Caro(as) cursistas, provavelmente, a música que indicamos na atividade anterior, “Parque Industrial”, de autoria de Tom Zé e interpretada por Gilberto Gil em 1968, não seja conhecida por muitos de nossos(as) colegas de profissão. Pode ser que alguns ou algumas a tenham ouvido em uma ou outra ocasião. Agora, dificilmente ela terá sido ouvida pela maioria dos(as) jovens que são nossos alunos e alunas. Então, temos já uma questão a nos desafiar: o choque de gerações, as grandes diferenças que não são apenas etárias, mas dizem respeito a experiências culturais, comportamentais, relacionais.
A palavra “geração” é amplamente conhecida. Nos referimos às pessoas de mais idade como fazendo parte de uma geração anterior à nossa. No entanto, apesar do fato de essa palavra ser parte do nosso vocabulário comum, sociologicamente há uma grande controvérsia a respeito da categoria de geração.
O sociólogo alemão Karl Mannheim publicou originalmente em 1928, um importante ensaio sobre sociologia do conhecimento, traduzido para a língua inglesa em 1952 (Essays on the sociology of knowledge). Nessa obra, o autor contrapõe duas leituras distintas sobre o conceito de geração:
A vertente “histórico-romântica”, ao invés de estabelecer um conceito de tempo fixo e pautado pelo princípio da linearidade histórica, concebia o tempo como uma dimensão subjetiva e qualitativa, ou seja, associada à vivência e à experiência. Para os historicistas românticos, seria impossível determinar definitivamente tal periodização meramente cronológica, uma vez que o sentido subjetivo de uma geração dependia também da “simultaneidade” ou “contemporaneidade”; ou seja, independente da idade, indivíduos que cresciam contemporaneamente a outros nascidos em época anterior, mas que conseguiam traduzir determinados sentimentos, ideias, atitudes e valores, tenderiam a se identificar com esses. Compartilhariam uma mesma visão de mundo ou algo que poderíamos entender como um “espírito do tempo” e que afetaria indivíduos de várias gerações, simultaneamente.
A vertente “positivista” (amplamente presente na tradição liberal francesa), buscava estabelecer uma lei geral para o ritmo da história a partir da determinação biológica e limitada da existência individual. Para os positivistas, levando-se em conta o fator idade e suas etapas na trajetória individual, a duração média de uma geração seria algo em torno de 30 anos.
Partindo das definições mostradas acima, uma concepção de geração não restrita à cronologia permitiu que Mannheim chegasse à conclusão de que são as experiências vividas e compartilhadas que permitem a compreensão da categoria “geração”.

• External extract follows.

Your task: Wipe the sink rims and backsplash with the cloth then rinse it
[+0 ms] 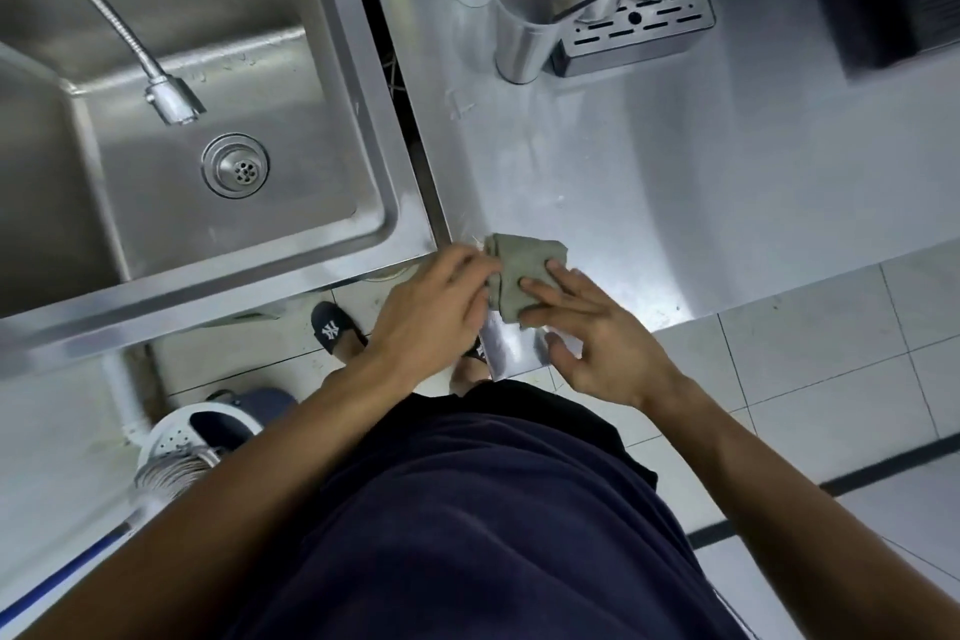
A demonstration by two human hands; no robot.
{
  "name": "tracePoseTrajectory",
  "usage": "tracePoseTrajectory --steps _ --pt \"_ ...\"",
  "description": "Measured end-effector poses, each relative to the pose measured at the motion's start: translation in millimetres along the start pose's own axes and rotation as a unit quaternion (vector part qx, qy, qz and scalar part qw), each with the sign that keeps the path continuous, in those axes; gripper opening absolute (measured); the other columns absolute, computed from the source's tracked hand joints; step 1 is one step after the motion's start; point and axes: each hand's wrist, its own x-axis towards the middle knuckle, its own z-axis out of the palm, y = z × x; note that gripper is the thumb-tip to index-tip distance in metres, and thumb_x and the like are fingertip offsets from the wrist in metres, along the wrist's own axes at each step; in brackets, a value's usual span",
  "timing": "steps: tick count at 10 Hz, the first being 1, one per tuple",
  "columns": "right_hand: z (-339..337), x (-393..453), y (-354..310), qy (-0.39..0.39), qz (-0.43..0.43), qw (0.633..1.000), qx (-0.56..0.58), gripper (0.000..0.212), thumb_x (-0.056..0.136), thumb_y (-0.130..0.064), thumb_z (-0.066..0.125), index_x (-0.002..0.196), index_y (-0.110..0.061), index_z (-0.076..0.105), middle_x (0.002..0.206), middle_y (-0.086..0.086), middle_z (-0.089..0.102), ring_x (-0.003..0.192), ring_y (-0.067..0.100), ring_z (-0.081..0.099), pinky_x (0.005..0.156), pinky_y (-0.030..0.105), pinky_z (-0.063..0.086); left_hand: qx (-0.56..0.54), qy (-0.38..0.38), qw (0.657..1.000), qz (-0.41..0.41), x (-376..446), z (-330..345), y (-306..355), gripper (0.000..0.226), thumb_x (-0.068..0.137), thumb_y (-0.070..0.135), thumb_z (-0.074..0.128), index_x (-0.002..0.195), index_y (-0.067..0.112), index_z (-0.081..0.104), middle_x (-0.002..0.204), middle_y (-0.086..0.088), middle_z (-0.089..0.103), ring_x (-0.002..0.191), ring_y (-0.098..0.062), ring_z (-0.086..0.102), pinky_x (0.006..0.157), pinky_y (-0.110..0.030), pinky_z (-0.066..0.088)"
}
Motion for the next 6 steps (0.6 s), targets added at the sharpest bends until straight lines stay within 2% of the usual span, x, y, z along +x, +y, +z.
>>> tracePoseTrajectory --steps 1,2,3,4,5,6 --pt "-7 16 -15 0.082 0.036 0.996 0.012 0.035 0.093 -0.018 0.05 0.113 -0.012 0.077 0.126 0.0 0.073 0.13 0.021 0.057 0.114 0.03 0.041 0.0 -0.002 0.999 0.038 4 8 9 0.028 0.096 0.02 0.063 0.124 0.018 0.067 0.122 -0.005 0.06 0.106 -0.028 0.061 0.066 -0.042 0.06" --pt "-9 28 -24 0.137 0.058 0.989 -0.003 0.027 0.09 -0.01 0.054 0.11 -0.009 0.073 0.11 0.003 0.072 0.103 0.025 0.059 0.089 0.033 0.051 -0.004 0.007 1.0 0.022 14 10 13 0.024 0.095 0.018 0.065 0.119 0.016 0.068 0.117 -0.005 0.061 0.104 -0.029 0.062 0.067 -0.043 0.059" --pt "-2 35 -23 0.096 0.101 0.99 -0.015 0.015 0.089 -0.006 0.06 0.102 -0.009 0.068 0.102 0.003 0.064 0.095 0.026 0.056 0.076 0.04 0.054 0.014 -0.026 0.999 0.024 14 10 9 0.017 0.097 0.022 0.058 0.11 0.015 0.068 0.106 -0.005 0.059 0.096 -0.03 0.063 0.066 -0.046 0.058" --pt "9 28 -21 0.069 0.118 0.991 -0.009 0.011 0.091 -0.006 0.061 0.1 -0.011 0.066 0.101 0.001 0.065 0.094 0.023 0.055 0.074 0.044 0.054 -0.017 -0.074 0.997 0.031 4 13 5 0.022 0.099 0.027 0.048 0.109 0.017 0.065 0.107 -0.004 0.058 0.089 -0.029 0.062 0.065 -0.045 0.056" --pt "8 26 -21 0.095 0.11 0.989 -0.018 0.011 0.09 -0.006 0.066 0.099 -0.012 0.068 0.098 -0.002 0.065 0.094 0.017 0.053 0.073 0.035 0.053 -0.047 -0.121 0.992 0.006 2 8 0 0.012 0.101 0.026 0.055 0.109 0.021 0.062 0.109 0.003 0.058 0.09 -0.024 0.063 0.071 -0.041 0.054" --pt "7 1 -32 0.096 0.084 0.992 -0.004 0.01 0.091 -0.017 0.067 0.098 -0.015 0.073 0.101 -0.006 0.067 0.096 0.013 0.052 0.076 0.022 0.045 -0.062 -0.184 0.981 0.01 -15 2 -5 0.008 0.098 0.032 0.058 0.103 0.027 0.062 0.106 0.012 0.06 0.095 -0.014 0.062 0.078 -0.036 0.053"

Essa mudança de tratamento tem implicações importantes para a sociologia, pois permite compreender também um outro aspecto que a simples cronologia não explica, e que se traduz na “não contemporaneidade dos contemporâneos”: o fato de que diferentes grupos etários vivenciam tempos interiores diferentes em um mesmo período cronológico. Assim, paralelamente a essa questão, Mannheim e outros sociólogos buscaram compreender a existência ou não de coesão social ou a formação de grupos concretos de indivíduos(as) interligados(as) pela mesma unidade geracional. Assim, a “situação de classe”, isto é, as condições socioeconômicas de um grupo social e seus processos de socialização, podem ser traduzidas em determinadas ações, sentimentos e valores comuns.
Portanto, é possível inferir que tanto a identidade de valores existentes para várias gerações vivendo simultaneamente quanto a diversidade e o conflito de valores existentes em grupos com a mesma faixa etária, por exemplo, podem ser compreendidos à luz deste conceito formulado sociologicamente. Não é nosso propósito, contudo, problematizar em maiores detalhes o conceito de geração. Por enquanto, é suficiente apontar que a radicalidade desse conceito formulado por Mannheim pode ser uma importante ferramenta para compreendermos sociedades que vivenciam processos intensos de transformação social, como é a nossa realidade atual.
Afinal, quem de nós já não se deparou, ou mesmo se chocou, com comportamentos, atitudes e valores disseminados entre indivíduos(as) com idades bastante próximas às nossas, mas que, por serem tão distintas de nossas experiências, parecem viver “em outro tempo”? As mudanças tecnológicas em curso, com a rapidez com que estamos acostumados a percebê-las, não são igualmente um indício dessa discrepância “geracional”? É impressionante ver a facilidade com que crianças, a partir de três anos, se relacionam com o mundo da tecnologia, em particular com tablets e equipamentos que possuem tecnologia touchscreen.